E o que permanece como impressão ao ouvir a música é a sensação de abandono perante a Deus. A música seguinte, A Call to Awake (The Quest), é uma resposta a esse abandono, e um chamado à ação. Diante do abandono, algo necessita ser feito. E então a sétima música, Building the Ark, narra a construção de uma arca para enfrentar um novo dilúvio.


Nora el Nora (Entering the Ark) é o cântico entoado na entrada da arca, e The Calm Before the Flood é uma música instrumental que simboliza os momentos que antecedem esse novo dilúvio. Mabool (The Flood), a décima música do álbum, fala sobre a necessidade desse novo dilúvio como única forma de combater os males dos homens, e The Storm Still Rages inside desloca a discussão para um campo mais subjetivo, para o fato de que há também uma tempestade interior em curso.


Rainbow (The Resurrection) é a música instrumental que fecha o álbum de maneira cíclica. Um novo começo dentro dessa roda de criação e destruição contínua. A mensagem que o álbum parece querer comunicar fala sobre esse ciclo de morte e ressurreição, da necessidade de se poder morrer para renascer.


Em Doença para a Morte (1849), também traduzido como O Desespero Humano, Kierkegaard descreve o desespero como o maior dos pecados. O desespero é, segundo ele, uma doença mortal e uma doença da qual não se morre, ou seja, que consiste justamente em não poder morrer.

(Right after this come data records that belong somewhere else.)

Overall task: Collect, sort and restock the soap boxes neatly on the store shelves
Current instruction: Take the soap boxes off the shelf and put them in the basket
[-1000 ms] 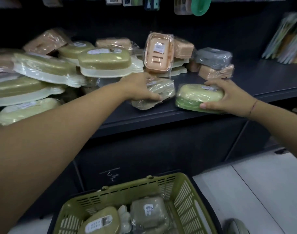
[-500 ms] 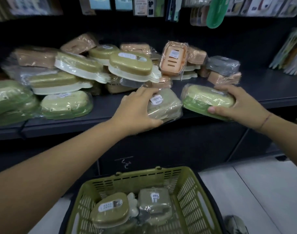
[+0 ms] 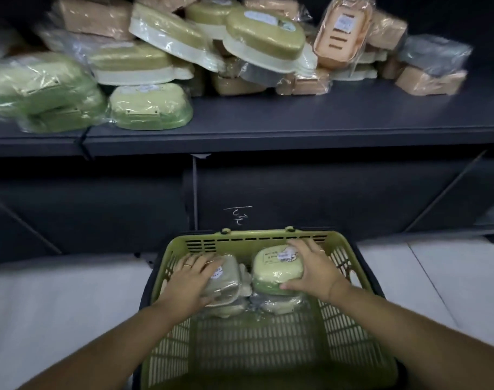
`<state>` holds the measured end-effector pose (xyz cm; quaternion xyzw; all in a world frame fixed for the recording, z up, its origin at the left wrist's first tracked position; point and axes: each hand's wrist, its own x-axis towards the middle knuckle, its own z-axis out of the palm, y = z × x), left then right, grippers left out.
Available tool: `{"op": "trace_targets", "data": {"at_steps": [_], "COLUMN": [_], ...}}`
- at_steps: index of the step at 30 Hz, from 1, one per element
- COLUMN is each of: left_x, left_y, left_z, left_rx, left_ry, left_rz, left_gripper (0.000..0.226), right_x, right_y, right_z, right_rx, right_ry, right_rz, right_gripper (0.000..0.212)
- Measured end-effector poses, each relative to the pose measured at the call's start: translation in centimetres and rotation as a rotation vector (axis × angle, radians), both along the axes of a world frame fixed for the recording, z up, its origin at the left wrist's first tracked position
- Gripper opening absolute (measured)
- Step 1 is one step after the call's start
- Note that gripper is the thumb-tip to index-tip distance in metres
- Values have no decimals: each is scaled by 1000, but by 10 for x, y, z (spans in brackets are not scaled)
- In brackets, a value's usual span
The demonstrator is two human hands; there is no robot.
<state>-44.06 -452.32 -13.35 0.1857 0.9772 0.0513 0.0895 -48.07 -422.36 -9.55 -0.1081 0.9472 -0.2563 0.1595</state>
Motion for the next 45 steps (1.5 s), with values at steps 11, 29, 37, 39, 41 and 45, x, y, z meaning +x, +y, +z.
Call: {"op": "trace_targets", "data": {"at_steps": [11, 29, 37, 39, 41, 45], "left_x": [20, -54, -193, -233, -266, -299], "left_y": [7, 46, 80, 85, 90, 94], "left_z": [-53, 87, 268, 295, 315, 337], "left_rx": [-99, 292, 334, 222, 147, 36], "left_ry": [33, 507, 765, 680, 582, 335], "left_rz": [152, -160, -8, 35, 61, 31], "left_gripper": [79, 58, 78, 87, 97, 113], "right_x": [25, -36, -191, -237, -271, -302], "right_y": [-38, -37, 14, 29, 34, 33], "right_z": [-73, 87, 240, 242, 239, 232], "right_rx": [-164, -195, -605, -697, -804, -1019], "right_ry": [-171, 394, 713, 556, 378, -24], "right_rz": [-351, 147, -416, -588, -707, -697], "right_gripper": [124, 38, 38, 66, 102, 65]}}
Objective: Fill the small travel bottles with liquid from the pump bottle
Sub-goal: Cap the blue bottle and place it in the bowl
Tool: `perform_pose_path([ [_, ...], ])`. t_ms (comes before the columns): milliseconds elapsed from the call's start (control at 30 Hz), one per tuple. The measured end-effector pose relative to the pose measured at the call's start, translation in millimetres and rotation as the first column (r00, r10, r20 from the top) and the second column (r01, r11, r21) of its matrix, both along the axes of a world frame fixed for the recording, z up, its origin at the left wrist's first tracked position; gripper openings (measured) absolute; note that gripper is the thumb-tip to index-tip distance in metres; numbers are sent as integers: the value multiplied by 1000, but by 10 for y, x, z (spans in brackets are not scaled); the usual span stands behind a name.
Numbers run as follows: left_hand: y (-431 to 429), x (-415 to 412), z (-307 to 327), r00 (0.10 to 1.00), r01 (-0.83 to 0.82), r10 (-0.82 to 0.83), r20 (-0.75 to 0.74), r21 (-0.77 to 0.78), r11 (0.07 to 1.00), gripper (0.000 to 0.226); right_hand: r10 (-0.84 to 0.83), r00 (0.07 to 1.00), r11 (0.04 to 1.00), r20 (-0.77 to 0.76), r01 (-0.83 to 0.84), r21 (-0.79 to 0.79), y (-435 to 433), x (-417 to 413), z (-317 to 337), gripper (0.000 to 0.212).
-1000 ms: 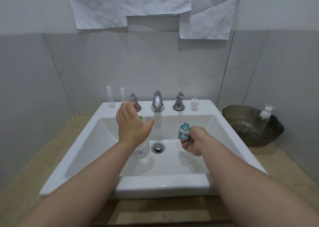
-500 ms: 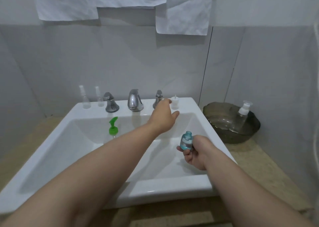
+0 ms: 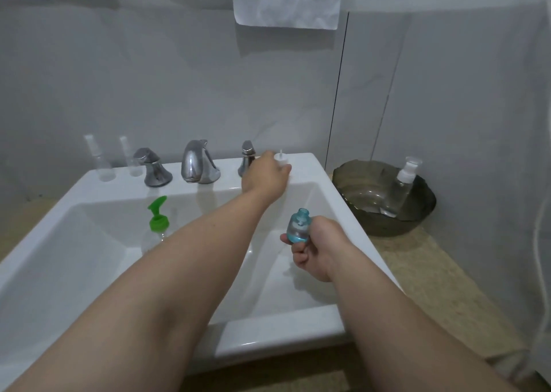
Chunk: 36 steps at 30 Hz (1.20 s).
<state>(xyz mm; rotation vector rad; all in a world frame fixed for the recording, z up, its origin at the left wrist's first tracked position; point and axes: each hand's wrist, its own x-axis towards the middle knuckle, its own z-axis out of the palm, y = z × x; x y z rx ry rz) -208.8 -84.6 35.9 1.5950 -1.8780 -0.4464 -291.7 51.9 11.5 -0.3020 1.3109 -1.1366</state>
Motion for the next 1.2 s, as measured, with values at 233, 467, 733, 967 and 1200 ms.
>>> perform_pose_path([
  [233, 575, 388, -118, 994, 105, -106, -12, -69, 992, 27, 2, 1000, 1000, -7, -2, 4, 9, -26, 1, 31],
  [467, 1016, 977, -133, 974, 201, -205, -98, -50, 978, 25, 46, 990, 997, -134, -36, 75, 19, 11, -20, 37],
  [733, 1193, 975, -90, 902, 380, -402, -160, -155, 912, 30, 164, 956, 984, -244, -141, 108, 103, 74, -8, 32],
  [967, 1198, 963, -142, 882, 450, -468, -44, -209, 868, 30, 212, 935, 977, -284, -195, 87, 75, 79, -22, 26],
  [1200, 1210, 951, -119, 884, 466, -468, 25, -156, 871, 37, 259, 927, 966, -271, -255, 52, 96, 114, 18, 25],
])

Kierkegaard diz: "Salvar-nos dessa doença, nem a morte o pode, pois aqui a doença, com o seu sofrimento e... a morte, é não poder morrer." A cura para o desespero, e a consequente resolução do pecado, consistiria justamente em uma aceitação plena e incondicional da vida tal como ela, com sua dimensão de mortalidade e finitude: "Eis a fórmula que descreve o estado do eu, quando deste se extirpa completamente o desespero: orientando-se para si próprio, querendo ser ele próprio, o eu mergulha, através da sua própria transparência, até ao poder que o criou."


Não sei ao certo se os membros da banda Orphaned Land tiveram contato com a obra de Kierkegaard, mas parece-me que chegaram a conclusões parecidas. A superação dos conflitos só pode ser alcançada quando assumimos nossa própria finitude, nosso caráter de meros mortais. Só quando podemos efetivamente morrer é que estamos prontos para renascer. Essa é a lição de Kierkegaard, e também de Mabool.